Straight-talking Sam Culbert, management guru and UCLA professor, minces no words as he puts managers on notice that -- with the performance review as their weapon of choice -- they have built a corporate culture based on intimidation and fear. Teaming up with Wall Street Journal Senior Editor Lawrence Rout, he shows us why performance reviews are bogus and how they undermine both creativity and productivity. And he puts a good deal of the blame squarely on human resources professionals, who perpetuate the very practice that they should be trying to eliminate.
But Culbert does more than merely tear down. He also offers a substitute -- the performance preview -- that will actually accomplish the tasks that performance reviews were supposed to, but never will: holding people accountable for their actions and their results, and giving managers and their employees the kind of feedback they need for improving their skills and to give the company more of what it needs.

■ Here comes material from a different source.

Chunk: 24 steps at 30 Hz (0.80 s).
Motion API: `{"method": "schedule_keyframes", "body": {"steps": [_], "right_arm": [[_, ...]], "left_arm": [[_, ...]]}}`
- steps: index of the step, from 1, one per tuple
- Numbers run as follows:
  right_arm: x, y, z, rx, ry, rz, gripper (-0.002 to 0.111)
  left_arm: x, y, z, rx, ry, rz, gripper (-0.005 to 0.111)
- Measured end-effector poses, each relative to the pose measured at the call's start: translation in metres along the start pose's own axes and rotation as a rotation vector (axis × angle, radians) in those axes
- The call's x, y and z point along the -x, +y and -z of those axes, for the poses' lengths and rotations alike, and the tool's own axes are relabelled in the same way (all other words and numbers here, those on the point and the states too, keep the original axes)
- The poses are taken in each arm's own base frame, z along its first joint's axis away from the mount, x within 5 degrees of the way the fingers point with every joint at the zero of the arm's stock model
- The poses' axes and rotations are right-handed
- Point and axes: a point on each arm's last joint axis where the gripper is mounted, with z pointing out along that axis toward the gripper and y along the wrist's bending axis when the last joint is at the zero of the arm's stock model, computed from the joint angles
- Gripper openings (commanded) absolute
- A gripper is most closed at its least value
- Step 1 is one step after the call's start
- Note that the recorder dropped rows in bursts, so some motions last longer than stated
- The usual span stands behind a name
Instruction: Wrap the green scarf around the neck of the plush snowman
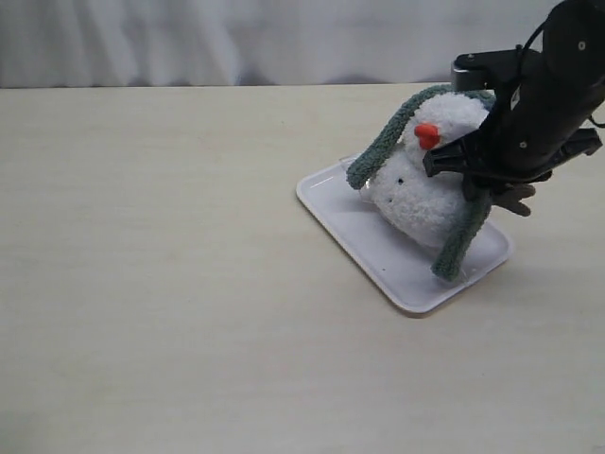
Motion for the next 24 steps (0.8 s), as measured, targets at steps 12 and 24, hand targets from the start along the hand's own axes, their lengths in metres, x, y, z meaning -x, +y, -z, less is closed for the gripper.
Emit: {"method": "schedule_keyframes", "body": {"steps": [12, 24], "right_arm": [[-0.035, 0.000, 0.019, 0.066, 0.053, 0.039, 0.049], [-0.065, 0.007, -0.034, 0.164, -0.197, -0.070, 0.049]], "left_arm": [[0.000, 0.000, 0.000, 0.000, 0.000, 0.000, 0.000], [0.000, 0.000, 0.000, 0.000, 0.000, -0.002, 0.000]]}}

With passion, humor, and a rare insight into what motivates all of us to do our best, Culbert offers all of us a chance to be better managers, better employees and, indeed, better people. Culbert has long said his goal is to make the world of work fit for human consumption. "Get Rid of the Performance Review!" shows us how to do just that.
PUBLISHERS WEEKLY
With clear, straightforward (and sometimes profane) language, Culbert (Beyond BullshH t) outlines his strategy for creating a dynamic setting where employees joyfully live up to their potential. Culbert attacks the review process as self-serving, biased opinion cloaked in a numerical package of claimed objectivity and stated as essential to organizational results. After examining the archaic system with humor and precision, Culbert outlines the shift in mindset that he feels will be necessary to create a more productive working climate. He illustrates his ideas with narratives from his own experience, first-hand tales of woe from stakeholders in the review process, and useful analogies. In addition to advocating for the end of the performance review currently in use, Culbert assails the idea of pay for performance, using humor and insight to outline win-win strategies for managers, decision makers, and even rank and file employees.
Customer Reviews
Good Overview of Performance Review Exercises
I like the book because it gave the overview (and some sample details) of the whole performance review process which in some extent affects productivity and relationships in an organization. Furthermore, it provides the pitfalls of mgmt in providing good feedback to direct reports but provides recommended solutions to rectify the behavior and pull the best out of the employees. Overall, it's a good book to read and get some ideas on making the performance review more effective and less painful for both parties.
Cocky. Macho. Irritating to read.
It seems like the title was chosen, then content was generated to appeal to readers that title would attract. Prose is needlessly antagonistic and irritatingly hyperbolic.
The examples all presume that companies are staffed with passive-aggressive, scheming, and clueless incompetents lording power over powerless and put-upon underlings. I suppose if that sounds like the company you work at the advice here may be applicable. It sure doesn’t resemble where I work, though.
Outstanding
Excellent and a must read for Senior Managers.